§ YOUR ASSIGNMENT: Quote the listing below in its entirety.

§ RAW DATA:
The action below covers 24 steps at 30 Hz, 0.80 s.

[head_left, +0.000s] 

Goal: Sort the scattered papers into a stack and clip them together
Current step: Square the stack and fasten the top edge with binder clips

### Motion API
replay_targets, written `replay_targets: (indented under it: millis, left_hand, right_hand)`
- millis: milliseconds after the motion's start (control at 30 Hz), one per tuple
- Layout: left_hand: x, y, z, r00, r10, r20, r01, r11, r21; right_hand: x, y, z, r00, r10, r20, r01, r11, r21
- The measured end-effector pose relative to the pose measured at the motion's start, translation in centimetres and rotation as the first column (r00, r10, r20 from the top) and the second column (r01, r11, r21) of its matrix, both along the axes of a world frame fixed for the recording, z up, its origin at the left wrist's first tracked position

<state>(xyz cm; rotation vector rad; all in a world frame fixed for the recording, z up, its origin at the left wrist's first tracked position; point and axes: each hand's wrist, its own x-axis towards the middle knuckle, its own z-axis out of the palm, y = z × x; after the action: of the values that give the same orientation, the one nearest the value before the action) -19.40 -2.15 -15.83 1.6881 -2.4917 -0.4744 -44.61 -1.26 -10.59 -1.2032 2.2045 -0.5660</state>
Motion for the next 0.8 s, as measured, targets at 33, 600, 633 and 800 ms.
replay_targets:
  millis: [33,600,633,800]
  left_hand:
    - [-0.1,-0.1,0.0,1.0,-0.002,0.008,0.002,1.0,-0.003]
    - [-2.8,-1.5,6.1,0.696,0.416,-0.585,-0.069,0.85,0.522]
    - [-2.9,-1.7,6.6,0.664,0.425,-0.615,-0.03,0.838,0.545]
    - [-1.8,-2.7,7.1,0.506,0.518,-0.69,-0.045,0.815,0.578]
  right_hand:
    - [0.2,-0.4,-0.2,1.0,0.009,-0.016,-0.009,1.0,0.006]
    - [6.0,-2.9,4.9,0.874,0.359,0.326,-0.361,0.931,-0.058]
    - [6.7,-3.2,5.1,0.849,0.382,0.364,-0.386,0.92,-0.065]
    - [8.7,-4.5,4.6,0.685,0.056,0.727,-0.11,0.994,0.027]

§ TASK RESPONSE:
The action below covers 24 steps at 30 Hz, 0.80 s.

[head_left, +0.000s] 

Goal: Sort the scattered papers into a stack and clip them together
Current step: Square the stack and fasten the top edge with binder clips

### Motion API
replay_targets, written `replay_targets: (indented under it: millis, left_hand, right_hand)`
- millis: milliseconds after the motion's start (control at 30 Hz), one per tuple
- Layout: left_hand: x, y, z, r00, r10, r20, r01, r11, r21; right_hand: x, y, z, r00, r10, r20, r01, r11, r21
- The measured end-effector pose relative to the pose measured at the motion's start, translation in centimetres and rotation as the first column (r00, r10, r20 from the top) and the second column (r01, r11, r21) of its matrix, both along the axes of a world frame fixed for the recording, z up, its origin at the left wrist's first tracked position

<state>(xyz cm; rotation vector rad; all in a world frame fixed for the recording, z up, its origin at the left wrist's first tracked position; point and axes: each hand's wrist, its own x-axis towards the middle knuckle, its own z-axis out of the palm, y = z × x; after the action: of the values that give the same orientation, the one nearest the value before the action) -19.40 -2.15 -15.83 1.6881 -2.4917 -0.4744 -44.61 -1.26 -10.59 -1.2032 2.2045 -0.5660</state>
Motion for the next 0.8 s, as measured, targets at 33, 600, 633 and 800 ms.
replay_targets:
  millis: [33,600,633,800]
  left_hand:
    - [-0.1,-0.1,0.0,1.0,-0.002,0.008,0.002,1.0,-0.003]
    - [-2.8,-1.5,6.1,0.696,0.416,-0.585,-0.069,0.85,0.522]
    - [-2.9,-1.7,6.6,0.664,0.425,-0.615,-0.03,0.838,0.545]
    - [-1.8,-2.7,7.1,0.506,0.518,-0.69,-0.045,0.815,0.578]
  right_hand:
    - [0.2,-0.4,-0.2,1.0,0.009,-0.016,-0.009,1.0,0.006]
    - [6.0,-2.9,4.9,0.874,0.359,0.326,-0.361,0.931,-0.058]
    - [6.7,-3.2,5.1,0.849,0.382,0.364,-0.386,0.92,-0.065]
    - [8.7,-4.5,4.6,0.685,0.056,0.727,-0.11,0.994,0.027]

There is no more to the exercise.